Systems and methods for 3D image distification
摘要
說明書
As described below, for a new image, the output probabilities are calculated using the weights which have been optimized to correctly classify all the previous training examples. For example, with respect driver behavior detection, in one embodiment, training and testing a CNN may include taking a large image data set, such as 72,000 images of 81 drivers. The input data set may be split into training and validation sets (e.g., a total of 67,000 images of 75 drivers) and a test set (e.g., 5,000 images of 6 drivers). The filters and weights of a raw CNN model may first be initialized with random values. Using the test set (e.g., 60,000 images of 71 drivers) as input, the CNN may then be forward propagated by applying the training set to the convolution, ReLU, pooling, and fully connected operations to determine output probabilities for each of a number of classifications. For example, the output probabilities for the classes “safe driving,” “texting,” and “calling” could be 0.6, 0.1, 0.3, respectively.
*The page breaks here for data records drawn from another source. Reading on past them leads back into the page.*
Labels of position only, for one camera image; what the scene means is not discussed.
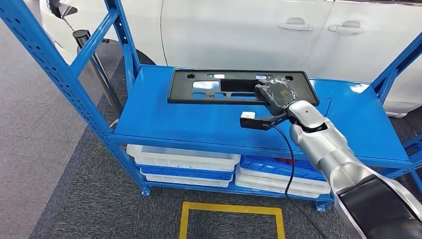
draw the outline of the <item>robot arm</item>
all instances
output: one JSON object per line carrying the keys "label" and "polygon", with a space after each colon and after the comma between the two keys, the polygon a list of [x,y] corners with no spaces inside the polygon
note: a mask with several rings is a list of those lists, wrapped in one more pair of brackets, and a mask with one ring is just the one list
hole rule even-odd
{"label": "robot arm", "polygon": [[292,140],[320,171],[343,220],[368,239],[422,238],[422,206],[400,183],[365,166],[333,123],[306,101],[291,103]]}

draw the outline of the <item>blue plastic tray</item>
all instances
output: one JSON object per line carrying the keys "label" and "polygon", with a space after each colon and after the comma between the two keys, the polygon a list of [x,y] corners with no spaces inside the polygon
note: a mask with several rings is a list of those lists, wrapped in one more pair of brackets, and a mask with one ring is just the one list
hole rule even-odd
{"label": "blue plastic tray", "polygon": [[[292,166],[287,162],[278,161],[276,158],[260,156],[244,156],[240,158],[240,166],[245,169],[264,173],[290,176]],[[295,161],[295,177],[325,181],[324,176],[315,171],[311,163],[304,160]]]}
{"label": "blue plastic tray", "polygon": [[180,177],[191,177],[191,178],[208,178],[216,180],[230,180],[234,171],[222,172],[212,170],[201,170],[201,169],[190,169],[190,168],[174,168],[174,167],[162,167],[162,166],[150,166],[150,165],[139,165],[138,166],[142,173],[146,174],[158,174],[158,175],[170,175]]}

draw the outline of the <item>tire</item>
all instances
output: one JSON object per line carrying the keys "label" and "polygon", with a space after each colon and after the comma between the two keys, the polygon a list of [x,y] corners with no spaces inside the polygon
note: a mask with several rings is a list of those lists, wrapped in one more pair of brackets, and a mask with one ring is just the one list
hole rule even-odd
{"label": "tire", "polygon": [[145,65],[156,65],[149,57],[147,57],[144,53],[140,52],[139,50],[136,50],[136,53],[138,54],[139,61],[141,64]]}

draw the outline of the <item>dark gray carpet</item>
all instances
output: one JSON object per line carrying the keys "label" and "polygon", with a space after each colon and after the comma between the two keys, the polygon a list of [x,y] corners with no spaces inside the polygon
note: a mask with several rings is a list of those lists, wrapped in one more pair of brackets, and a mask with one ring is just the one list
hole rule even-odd
{"label": "dark gray carpet", "polygon": [[[123,61],[112,81],[123,98]],[[114,120],[104,98],[99,109],[108,121]],[[422,131],[417,121],[410,118],[392,119],[402,140]],[[175,239],[179,237],[184,201],[278,207],[283,211],[286,238],[319,238],[307,219],[285,199],[168,188],[153,188],[150,196],[143,197],[89,129],[85,130],[31,238]],[[326,213],[317,213],[312,202],[297,202],[329,238],[357,238],[345,229],[331,207]],[[273,216],[190,212],[190,239],[272,239],[275,236]]]}

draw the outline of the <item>car body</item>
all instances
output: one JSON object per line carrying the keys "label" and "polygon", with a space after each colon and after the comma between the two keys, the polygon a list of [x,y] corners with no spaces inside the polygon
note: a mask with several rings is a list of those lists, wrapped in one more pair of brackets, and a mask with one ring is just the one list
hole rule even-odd
{"label": "car body", "polygon": [[[157,65],[303,70],[311,78],[372,82],[421,32],[422,6],[324,0],[122,0],[135,47]],[[104,0],[41,0],[42,24],[68,64],[72,32],[93,32]],[[106,39],[117,40],[113,28]],[[422,59],[384,104],[402,117],[422,105]]]}

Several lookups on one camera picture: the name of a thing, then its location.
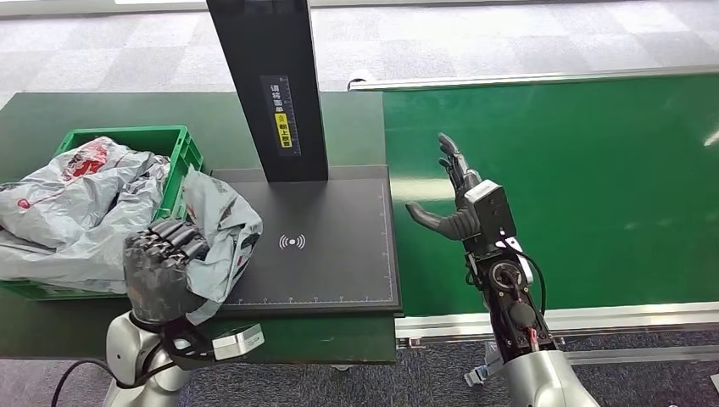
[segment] green table
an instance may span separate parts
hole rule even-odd
[[[395,336],[416,343],[490,333],[464,283],[461,245],[415,225],[403,208],[418,200],[452,210],[435,164],[438,131],[506,187],[520,241],[547,279],[553,330],[719,322],[718,74],[444,85],[322,98],[332,164],[382,164],[387,145],[409,317],[263,321],[287,334],[257,361],[391,361]],[[34,170],[69,129],[124,125],[184,123],[209,168],[257,166],[239,112],[233,93],[17,95],[0,112],[0,176]],[[117,300],[34,304],[0,294],[8,322],[0,354],[99,356],[104,328],[126,309]],[[80,329],[88,335],[73,342]]]

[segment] yellow label
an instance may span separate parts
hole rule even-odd
[[[287,115],[275,113],[275,122],[277,123],[277,134],[280,136],[280,145],[282,148],[292,148],[292,136],[290,135],[290,125],[287,123]]]

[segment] wireless charging symbol
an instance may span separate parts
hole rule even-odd
[[[307,239],[304,237],[304,235],[300,234],[299,236],[295,238],[289,238],[285,235],[280,236],[280,248],[282,250],[294,246],[296,248],[304,248],[304,245],[307,243]]]

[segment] gray plastic bag
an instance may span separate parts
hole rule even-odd
[[[123,239],[162,200],[167,158],[99,137],[0,186],[0,280],[124,293]]]
[[[190,169],[182,184],[187,213],[207,240],[204,260],[187,265],[188,289],[208,299],[187,315],[199,324],[214,315],[242,276],[262,234],[262,220],[227,183]]]

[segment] black mat
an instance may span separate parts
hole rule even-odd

Since the weights were randomly assigned in the first instance, the output probabilities would also be random and would likely contain error. At this point, a “backpropagation” technique can be used to calculate the error rates with respect to all weights in the network. Accordingly, an error rate for each of the random output probabilities can be determined by comparing, for each image, the predicted class to the actual class that the image belongs to. A total error of the model may then be computed based on the various error rates. All filter values and weights are updated in the CNN to minimize the total output error. The weights and other values can be adjusted in proportion to their contribution to the total error to minimalize the total error of the model.